- [Exercise] From the entries below, determine the number of lines that contain "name". Give that number by itself.

- [Stored items]
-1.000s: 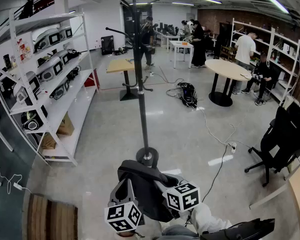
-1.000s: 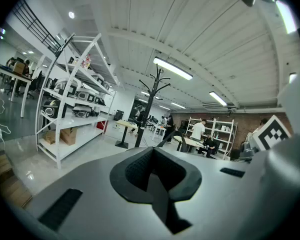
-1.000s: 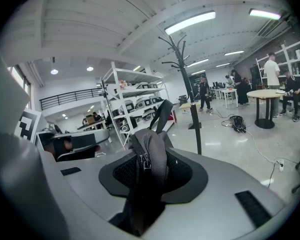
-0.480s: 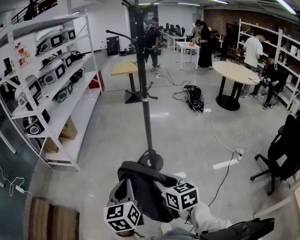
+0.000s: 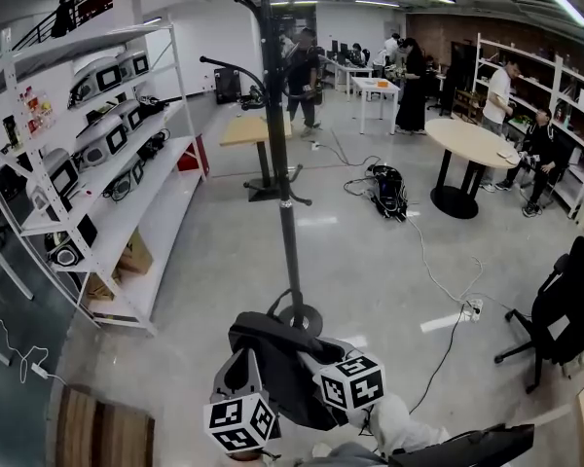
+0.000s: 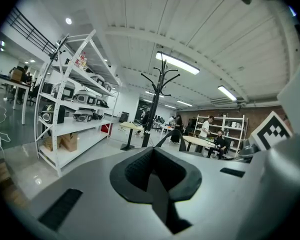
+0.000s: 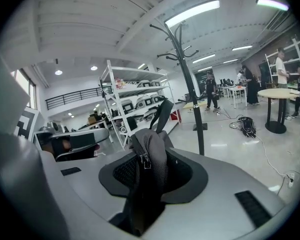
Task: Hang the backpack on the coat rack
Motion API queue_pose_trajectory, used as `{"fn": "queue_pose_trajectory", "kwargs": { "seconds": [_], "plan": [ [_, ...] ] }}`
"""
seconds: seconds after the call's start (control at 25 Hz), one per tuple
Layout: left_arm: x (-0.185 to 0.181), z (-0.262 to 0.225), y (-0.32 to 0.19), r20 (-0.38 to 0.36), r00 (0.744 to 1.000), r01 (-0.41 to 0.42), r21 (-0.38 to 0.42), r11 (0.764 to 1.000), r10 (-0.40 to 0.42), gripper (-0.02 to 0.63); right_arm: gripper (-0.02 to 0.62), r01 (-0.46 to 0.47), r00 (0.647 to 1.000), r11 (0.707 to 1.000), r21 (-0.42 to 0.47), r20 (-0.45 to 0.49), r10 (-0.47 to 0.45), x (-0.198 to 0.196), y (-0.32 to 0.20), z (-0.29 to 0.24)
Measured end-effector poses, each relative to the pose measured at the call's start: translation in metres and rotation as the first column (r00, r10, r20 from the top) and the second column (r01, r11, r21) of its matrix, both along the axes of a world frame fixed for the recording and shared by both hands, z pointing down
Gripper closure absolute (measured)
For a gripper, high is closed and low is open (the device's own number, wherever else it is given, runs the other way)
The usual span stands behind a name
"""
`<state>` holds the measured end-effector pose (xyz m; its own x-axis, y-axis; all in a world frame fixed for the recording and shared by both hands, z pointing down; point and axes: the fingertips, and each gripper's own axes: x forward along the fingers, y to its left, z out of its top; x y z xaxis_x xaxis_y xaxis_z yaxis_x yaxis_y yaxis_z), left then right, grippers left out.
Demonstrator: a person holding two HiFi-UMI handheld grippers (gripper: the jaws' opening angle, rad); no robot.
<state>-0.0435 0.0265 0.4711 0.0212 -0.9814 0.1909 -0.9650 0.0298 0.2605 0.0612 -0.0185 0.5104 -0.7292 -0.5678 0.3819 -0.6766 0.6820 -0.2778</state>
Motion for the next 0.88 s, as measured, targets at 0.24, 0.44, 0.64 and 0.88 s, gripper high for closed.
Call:
{"fn": "queue_pose_trajectory", "kwargs": {
  "seconds": [0.24,0.44,0.64,0.88],
  "plan": [
    [-0.003,0.004,-0.024,-0.019,0.999,0.026,-0.003,1.0,-0.026,0.603,0.479,0.021,1.0,1.0,-0.004,-0.006,-0.021,-0.001,-0.028,0.003],
    [-0.005,0.004,-0.038,0.0,1.0,0.031,-0.006,1.0,-0.031,0.603,0.479,0.032,0.999,1.0,-0.002,-0.01,-0.032,-0.008,-0.044,0.004],
    [-0.004,0.007,-0.051,0.001,1.0,0.021,-0.014,1.0,-0.021,0.603,0.479,0.035,0.999,0.999,0.001,-0.008,-0.035,-0.011,-0.056,0.006],
    [-0.007,0.009,-0.068,-0.006,1.0,0.006,-0.014,1.0,-0.006,0.603,0.479,0.036,0.999,0.999,0.003,-0.009,-0.036,-0.018,-0.071,0.008]
  ]
}}
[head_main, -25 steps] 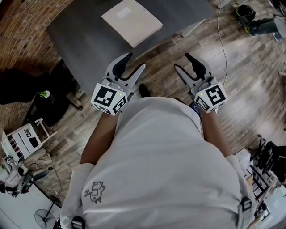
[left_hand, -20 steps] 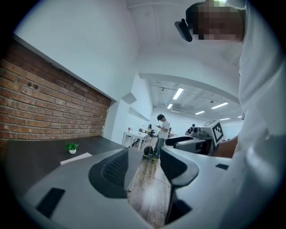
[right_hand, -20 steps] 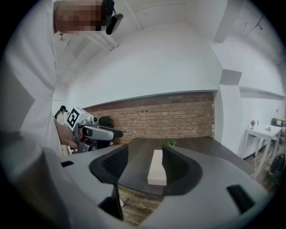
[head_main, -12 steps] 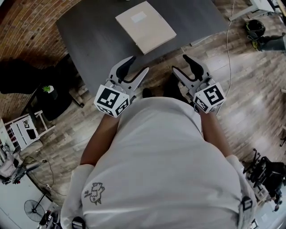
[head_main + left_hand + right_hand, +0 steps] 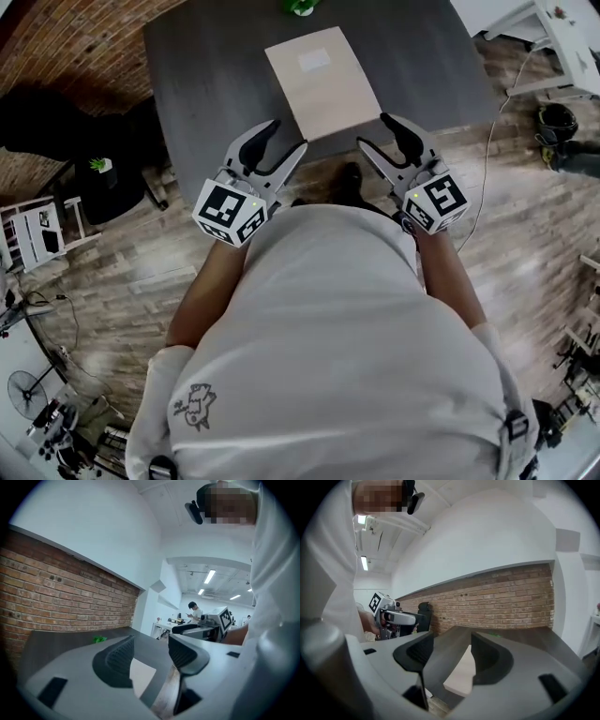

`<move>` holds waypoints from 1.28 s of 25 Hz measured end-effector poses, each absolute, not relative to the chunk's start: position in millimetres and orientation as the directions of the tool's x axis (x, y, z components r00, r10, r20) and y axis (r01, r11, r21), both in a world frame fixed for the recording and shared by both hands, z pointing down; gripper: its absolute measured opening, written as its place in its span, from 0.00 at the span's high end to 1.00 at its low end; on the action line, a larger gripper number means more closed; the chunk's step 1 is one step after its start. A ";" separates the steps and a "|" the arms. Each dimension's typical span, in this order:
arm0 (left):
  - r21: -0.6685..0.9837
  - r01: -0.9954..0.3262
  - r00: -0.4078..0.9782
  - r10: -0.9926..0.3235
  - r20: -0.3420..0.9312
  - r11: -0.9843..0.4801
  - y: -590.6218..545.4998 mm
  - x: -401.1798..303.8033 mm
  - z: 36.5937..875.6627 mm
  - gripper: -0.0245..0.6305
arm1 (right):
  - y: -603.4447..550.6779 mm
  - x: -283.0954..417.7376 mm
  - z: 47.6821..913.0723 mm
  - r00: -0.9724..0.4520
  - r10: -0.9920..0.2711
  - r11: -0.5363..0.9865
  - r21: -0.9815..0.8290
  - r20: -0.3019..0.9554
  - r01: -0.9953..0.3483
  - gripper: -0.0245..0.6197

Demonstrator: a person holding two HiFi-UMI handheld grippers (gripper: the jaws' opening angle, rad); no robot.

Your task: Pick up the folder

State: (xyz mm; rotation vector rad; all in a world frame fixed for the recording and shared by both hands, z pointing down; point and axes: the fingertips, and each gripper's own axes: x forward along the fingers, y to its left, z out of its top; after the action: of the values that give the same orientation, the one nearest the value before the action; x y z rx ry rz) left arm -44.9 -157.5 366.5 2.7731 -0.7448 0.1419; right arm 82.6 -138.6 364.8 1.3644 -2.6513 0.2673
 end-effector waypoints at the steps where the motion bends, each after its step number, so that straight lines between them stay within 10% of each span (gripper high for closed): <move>1: 0.227 -0.520 0.854 -0.496 0.160 -0.823 -164.6 -41.6 365.3 0.59 | -147.0 87.0 364.9 -0.588 -0.780 0.584 -0.091 0.212 -0.807 0.56; 32: 0.308 -0.788 0.611 -0.741 0.278 -0.533 -228.8 15.0 414.4 0.56 | -256.3 172.0 423.3 -0.818 -0.476 0.803 -0.220 0.324 -0.554 0.53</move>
State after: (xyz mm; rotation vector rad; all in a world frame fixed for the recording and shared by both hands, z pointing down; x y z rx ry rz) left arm 15.0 -228.8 414.4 2.4360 -1.2197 0.1580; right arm 172.0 -256.3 423.3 0.7964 -2.7380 0.4480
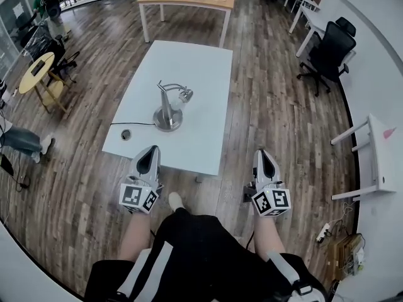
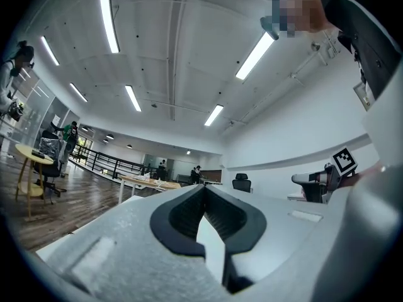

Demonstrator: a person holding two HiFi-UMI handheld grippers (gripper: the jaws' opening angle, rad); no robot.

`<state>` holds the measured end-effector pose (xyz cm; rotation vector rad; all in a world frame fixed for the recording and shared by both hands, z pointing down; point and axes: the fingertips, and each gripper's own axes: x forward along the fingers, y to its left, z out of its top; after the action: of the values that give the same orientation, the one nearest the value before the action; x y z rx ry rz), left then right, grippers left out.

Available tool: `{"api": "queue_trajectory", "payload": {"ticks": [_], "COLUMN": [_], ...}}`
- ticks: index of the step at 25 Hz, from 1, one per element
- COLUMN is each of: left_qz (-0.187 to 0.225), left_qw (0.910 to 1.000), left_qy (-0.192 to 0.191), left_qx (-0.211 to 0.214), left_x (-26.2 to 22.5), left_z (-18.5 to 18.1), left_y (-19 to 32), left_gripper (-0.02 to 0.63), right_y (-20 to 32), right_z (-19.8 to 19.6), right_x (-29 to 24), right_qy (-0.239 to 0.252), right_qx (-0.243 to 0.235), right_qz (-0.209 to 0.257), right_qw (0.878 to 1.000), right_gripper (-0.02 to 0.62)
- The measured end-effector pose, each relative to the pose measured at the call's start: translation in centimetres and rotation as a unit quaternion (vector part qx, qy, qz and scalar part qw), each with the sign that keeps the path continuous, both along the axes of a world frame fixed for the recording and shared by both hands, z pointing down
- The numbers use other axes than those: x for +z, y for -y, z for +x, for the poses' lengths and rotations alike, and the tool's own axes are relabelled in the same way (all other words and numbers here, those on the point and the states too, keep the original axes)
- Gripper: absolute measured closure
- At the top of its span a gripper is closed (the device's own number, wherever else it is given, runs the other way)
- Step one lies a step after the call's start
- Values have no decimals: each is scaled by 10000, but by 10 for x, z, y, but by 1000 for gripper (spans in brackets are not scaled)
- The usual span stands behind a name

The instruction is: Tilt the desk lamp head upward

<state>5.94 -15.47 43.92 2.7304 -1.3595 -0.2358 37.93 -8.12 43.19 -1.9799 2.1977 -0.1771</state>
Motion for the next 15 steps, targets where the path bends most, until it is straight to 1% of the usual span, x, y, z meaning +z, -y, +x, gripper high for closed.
{"api": "queue_trajectory", "payload": {"ticks": [6, 10, 15], "left_qz": [91, 38, -40], "left_qw": [9999, 10000, 9999], "left_qy": [17, -2, 68], "left_qx": [69, 13, -99], "left_x": [-1, 8, 17], "left_z": [0, -15, -37], "left_y": [43, 70, 101], "left_gripper": [606, 606, 606], "right_y": [39, 74, 119], "right_z": [-2, -18, -43], "right_x": [-1, 1, 7], "right_qy": [-18, -37, -38], "right_qx": [23, -111, -330], "right_qz": [-26, -95, -155], "right_qw": [10000, 9999, 9993], "right_gripper": [592, 592, 592]}}
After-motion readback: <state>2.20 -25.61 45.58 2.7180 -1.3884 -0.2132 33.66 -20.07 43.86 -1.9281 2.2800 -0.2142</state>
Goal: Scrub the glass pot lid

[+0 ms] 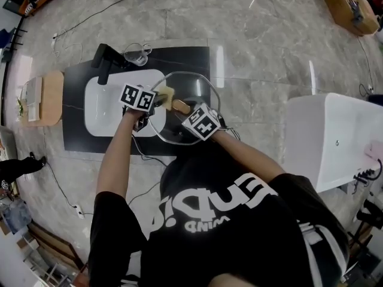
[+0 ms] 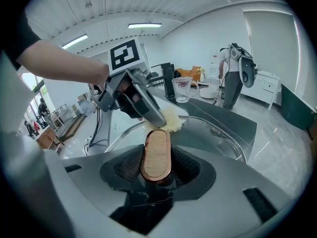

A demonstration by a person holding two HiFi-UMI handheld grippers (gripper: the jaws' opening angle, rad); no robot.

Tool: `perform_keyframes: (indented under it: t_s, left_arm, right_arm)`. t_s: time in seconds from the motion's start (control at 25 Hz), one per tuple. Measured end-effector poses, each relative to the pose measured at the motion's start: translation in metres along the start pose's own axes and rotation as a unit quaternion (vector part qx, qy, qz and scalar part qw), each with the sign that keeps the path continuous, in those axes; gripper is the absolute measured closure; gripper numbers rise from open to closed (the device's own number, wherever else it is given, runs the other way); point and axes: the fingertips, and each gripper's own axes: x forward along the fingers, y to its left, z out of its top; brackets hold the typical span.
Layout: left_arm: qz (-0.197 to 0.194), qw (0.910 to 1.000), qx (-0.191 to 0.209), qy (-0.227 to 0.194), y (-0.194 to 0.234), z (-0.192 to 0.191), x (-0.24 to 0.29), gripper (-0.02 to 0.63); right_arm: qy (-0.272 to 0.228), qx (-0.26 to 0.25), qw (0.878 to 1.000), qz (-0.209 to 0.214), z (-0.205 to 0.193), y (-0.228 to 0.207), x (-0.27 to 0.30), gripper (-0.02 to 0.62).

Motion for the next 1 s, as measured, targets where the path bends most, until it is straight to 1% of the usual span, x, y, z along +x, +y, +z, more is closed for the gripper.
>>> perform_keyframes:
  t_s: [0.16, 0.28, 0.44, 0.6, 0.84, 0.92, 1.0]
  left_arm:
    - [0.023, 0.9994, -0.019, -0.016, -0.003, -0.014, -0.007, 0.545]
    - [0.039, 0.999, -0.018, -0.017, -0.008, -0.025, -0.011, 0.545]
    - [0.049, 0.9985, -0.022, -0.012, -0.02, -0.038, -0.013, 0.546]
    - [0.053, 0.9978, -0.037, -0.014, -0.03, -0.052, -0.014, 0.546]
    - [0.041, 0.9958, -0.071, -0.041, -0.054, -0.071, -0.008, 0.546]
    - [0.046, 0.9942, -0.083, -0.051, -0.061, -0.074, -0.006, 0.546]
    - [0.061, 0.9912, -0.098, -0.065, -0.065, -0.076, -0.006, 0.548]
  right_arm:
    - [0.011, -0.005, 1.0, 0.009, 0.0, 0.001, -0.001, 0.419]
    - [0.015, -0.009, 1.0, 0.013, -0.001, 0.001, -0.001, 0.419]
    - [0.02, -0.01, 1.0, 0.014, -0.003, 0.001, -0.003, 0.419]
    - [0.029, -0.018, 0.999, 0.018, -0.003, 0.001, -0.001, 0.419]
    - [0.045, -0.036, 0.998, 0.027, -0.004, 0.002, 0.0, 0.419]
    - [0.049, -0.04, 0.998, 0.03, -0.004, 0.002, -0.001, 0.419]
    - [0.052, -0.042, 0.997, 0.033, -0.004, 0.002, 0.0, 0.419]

- [Answer for the task] 2